◆ **Exercise goal**
Stopping at the line that holds "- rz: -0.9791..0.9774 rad", repeat the lines below exactly, starting from the very first and including that final line.

◆ **Stored data**

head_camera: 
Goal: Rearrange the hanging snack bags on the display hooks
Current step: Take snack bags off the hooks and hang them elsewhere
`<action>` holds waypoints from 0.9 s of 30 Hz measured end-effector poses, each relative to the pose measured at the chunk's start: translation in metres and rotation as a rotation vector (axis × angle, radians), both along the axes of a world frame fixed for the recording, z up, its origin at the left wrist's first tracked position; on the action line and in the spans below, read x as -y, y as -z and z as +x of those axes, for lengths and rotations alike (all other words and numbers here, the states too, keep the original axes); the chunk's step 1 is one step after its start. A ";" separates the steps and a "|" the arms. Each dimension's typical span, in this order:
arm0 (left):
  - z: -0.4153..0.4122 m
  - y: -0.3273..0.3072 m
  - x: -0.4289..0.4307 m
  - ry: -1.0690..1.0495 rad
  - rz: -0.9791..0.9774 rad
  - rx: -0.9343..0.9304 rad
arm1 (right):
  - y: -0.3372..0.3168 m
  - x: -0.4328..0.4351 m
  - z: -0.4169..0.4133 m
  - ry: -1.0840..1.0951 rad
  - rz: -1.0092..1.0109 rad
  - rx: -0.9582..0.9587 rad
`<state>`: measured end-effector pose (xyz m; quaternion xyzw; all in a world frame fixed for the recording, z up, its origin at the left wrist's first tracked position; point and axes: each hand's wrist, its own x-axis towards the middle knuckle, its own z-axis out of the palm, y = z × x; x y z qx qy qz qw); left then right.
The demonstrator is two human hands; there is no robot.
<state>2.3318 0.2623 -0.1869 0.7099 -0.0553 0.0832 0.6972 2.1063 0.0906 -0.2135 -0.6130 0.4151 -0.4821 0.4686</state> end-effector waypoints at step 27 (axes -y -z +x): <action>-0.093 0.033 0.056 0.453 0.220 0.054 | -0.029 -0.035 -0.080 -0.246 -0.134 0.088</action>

◆ **Worked solution**
head_camera: 
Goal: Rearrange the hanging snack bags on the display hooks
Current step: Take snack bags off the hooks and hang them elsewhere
`<action>` holds waypoints from 0.9 s of 30 Hz measured end-effector poses, each relative to the pose measured at the chunk's start: translation in metres and rotation as a rotation vector (axis × angle, radians), both along the axes of a world frame fixed for the recording, z up, its origin at the left wrist's first tracked position; on the action line and in the spans below, read x as -y, y as -z and z as +x of those axes, for lengths and rotations alike (all other words and numbers here, the states too, keep the original axes); the chunk's step 1 is one step after its start. A ";" separates the steps and a "|" the arms. Each dimension's typical span, in this order:
arm0 (left):
  - z: -0.4153..0.4122 m
  - y: -0.3273..0.3072 m
  - x: -0.4289..0.4307 m
  - ry: -1.0690..1.0495 rad
  - rz: -0.9791..0.9774 rad

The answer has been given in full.